Recent studies have investigated the link between meningiomas and seizures. In this clinical setting, a wide range of seizure outcomes has been reported, mainly for different classification schemes adopted [6]. In addition, different uncertainties persist concerning the risk factors and the techniques for managing seizures in meningioma patients.
Studying the population of patients with seizures prior to meningioma resection is crucial in comprehending this intricate disease process, since they seem to have poorer outcomes than those without pre-operative seizures [2,7,8,9].
The aims of the present work were threefold: firstly, determining the frequency of seizures among individuals who underwent surgery for supratentorial meningiomas; secondly, exploring the risk factors linked to pre-operative seizures; and finally, assessing long-term seizure outcome in patients with meningioma-related epilepsy.

2. Materials and Methods

2.1. Study Population

We performed a retrospective analysis of a consecutive series of patients who underwent surgical treatment for newly diagnosed intracranial meningioma at the Neurosurgical Unit of Udine University Hospital, between January 2016 and November 2020.
Patients were enrolled according to the following inclusion criteria:
  • age ≥ 18 years;
  • newly diagnosed meningioma cases and non-previous treatments;
  • confirmed histological diagnosis of meningioma according to the updated 2016 World Health Organization (WHO) guidelines [10];
  • pre- and post-operative brain Magnetic Resonance Imaging (MRI) that were either performed at our Institution or available on the picture archiving and communication system (PACS) for review.
Additionally, patients were included if they were able to undergo a standard clinical and radiological follow-up starting from the 30th day after surgery. For those cases with seizure as onset symptom, diagnosis of tumor-related epilepsy was performed according to the International League Against Epilepsy (ILAE) definition [11]. Engel Class at 12- and 24-month follow-up was used to compute post-operative seizure outcome [12].
Patients were excluded in case of incomplete or inaccurate data in clinical, radiological, and surgical records, or if they were lost to follow-up. We only included patients who underwent a surgical procedure aimed at total or subtotal resection of the lesions. We excluded those who underwent biopsies.

2.2. Clinical Data

Clinical information was retrieved from medical records.
We collected the following data: gender, age, onset symptom, tumor localization and side, seizure type and frequency, type and number of anti-seizure medications (ASMs), pre-operative electroencephalogram (EEG), extent of resection (EOR), and post-operative seizure outcome.
We considered as focal neurological deficits: disorders affecting body movement and sensitivity, and cranial nerves. Regarding onset symptoms, we took into account, beyond seizures, other symptoms like dizziness, altered mental status, memory loss, intractable headaches, and incidental findings.
Tumor locations were categorized as skull base (sphenoid ridge, suprasellar, posterior fossa, olfactory groove, middle fossa/Meckel cave, and tentorial meningioma) or non-skull base (parasagittal, falcine, convexity, and lateral ventricular meningioma).
Extent of resection was considered as gross-total for Simpson I–III resection (or with no signs of tumor remnant on post-operative MRI) and sub-total for Simpson IV–V (or with obvious tumor remnant on post-operative MRI) [13]. Surgical complications such as hemorrhage, central nervous system (CNS) or wound infection, and cerebrospinal fluid (CSF) leakage were recorded.
The 2017 ILAE classification [14] was applied to classify seizures. Seizure frequency was assessed before surgery and after surgery every 6 months for 2 years.
Engel Class [12] at last follow-up was retrospectively assigned on the basis of self-completed seizure diaries and further grouped into favorable (class Ia) and unfavorable (class > Ia) outcomes.
Patients without reliable seizure outcome data and a minimum of 6-month postoperative follow-up were excluded.

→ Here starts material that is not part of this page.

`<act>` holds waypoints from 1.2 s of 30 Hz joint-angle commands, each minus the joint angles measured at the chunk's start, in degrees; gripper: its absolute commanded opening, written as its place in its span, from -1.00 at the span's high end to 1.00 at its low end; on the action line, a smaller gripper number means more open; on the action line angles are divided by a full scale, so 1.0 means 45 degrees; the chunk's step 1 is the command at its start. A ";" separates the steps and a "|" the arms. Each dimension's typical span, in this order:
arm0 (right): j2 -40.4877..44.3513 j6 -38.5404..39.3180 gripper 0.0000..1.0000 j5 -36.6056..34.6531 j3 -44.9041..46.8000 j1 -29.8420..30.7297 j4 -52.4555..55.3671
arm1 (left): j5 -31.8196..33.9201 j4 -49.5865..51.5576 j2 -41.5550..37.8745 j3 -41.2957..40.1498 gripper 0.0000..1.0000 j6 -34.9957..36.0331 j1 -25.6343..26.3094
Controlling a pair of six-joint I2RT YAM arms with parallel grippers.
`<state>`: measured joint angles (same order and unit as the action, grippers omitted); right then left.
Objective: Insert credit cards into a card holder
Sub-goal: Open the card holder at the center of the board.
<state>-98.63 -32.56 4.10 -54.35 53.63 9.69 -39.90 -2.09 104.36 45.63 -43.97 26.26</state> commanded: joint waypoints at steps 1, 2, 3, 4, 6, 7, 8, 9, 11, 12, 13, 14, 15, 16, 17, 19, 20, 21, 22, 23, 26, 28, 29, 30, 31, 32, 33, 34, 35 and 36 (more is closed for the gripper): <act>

2.3. Imaging Analysis and Region of Interest (ROI)-Drawing Process

All enrolled patients underwent a pre-operative brain MRI scan (Achieva 3 Tesla Scanner, Philips Medical Systems, Best, The Netherlands or Aera 1.5 Tesla Scanner, Siemens, Erlangen, Germany). The radiological evaluation included identifying the location of lesion, the presence of multiple meningiomas and/or meningiomatosis, the involvement of the subtentorial location, tumor diameter (measured in centimeters), and tumoral volume (measured in cubic centimeters). This was accomplished using isotropic volumetric T1-weighted sequences before and after intravenous administration of a paramagnetic contrast agent (gadolinium). Additionally, turbo spin echo (TSE) T2-weighted and fluid-attenuated inversion recovery (FLAIR) T2-weighted sequences were used to determine the edema volumes (measured in cubic centimeters) prior to anti-edema therapy.
To calculate the volume of the contrast-enhanced lesion and edema, a region of interest (ROI) was drawn in a volumetric enhancing postcontrast T1-weighted sequence (Mprage sequence) and in a T2-weighted TSE or FLAIR axial sequences using the software Horos. In 3D T1-weighted contrast-enhanced sequences, a pencil-draw semi-automatic tool was used to outline the lesion on all subsequent slices with a minimum thickness of 1.00 mm, conforming to the margins of the contrast-enhanced lesion with the software Horos. The same method was applied using T2-weighted images to outline the hyperintensity area, which is defined as “the high signal on T2-weighted imaging of brain sequences”, referring to the entire volume including the tumor lesion and associated tumor mass to obtain a new ROI.
Figure 1 summarizes one exemplificative case of meningioma with edema.

2.4. Surgery

The patients underwent several transcranial and skull base approaches according to the site of the meningioma. For lesions located in the olfactory groove and anterior floor different approaches were used, including supraorbital, cranio-orbital, and bi-frontal approaches. Meningiomas situated in the spheno-orbital and temporal floor were removed using the cranio-orbital zygomatic approach, while spheno-petroclival meningiomas were eliminated through retro-sigmoid one. Tentorial meningiomas were removed using the suboccipital and/or retro-sigmoid approaches [15].
The surgical resections of large meningiomas, especially when encasing nerves and/or the main cerebral vascular trunks and/or their perforating vessels skull base, were planned with the assistance of intra-operative neurophysiological monitoring.
For challenging cases, to determine whether adjunctive embolization of feeders was feasible [16,17], all patients underwent evaluation by a neuroradiologist.

2.5. Statistical Analysis

Categorical variables were reported as percentages, continuous variables were reported as mean ± standard deviation or median and range as appropriate, according to the data distribution. Normality of the continuous variables was tested using the Shapiro–Wilk test. The t-test or Mann–Whitney U-test, as appropriate, was used to compare continuous variables between groups (patients with pre-operative seizures versus patients without pre-operative seizures). Comparisons between nominal and categorical variables were made with a Chi-square test or Fisher’s exact test. For the outcome analysis, Engel classification was dichotomized as Engel Class Ia versus Engel Class > Ia (Ib-IV) (patients were either completely seizure free or not completely seizure free). A uni- and multi-variate ANOVA analysis along with contrast analysis and post hoc tests was performed to identify risk factors influencing pre-operative seizure onset and post-operative seizure outcome.
Continuous variable correlations were investigated with Pearson’s bi-variate correlation. All two-tailed statistical significance levels were set at p < 0.05.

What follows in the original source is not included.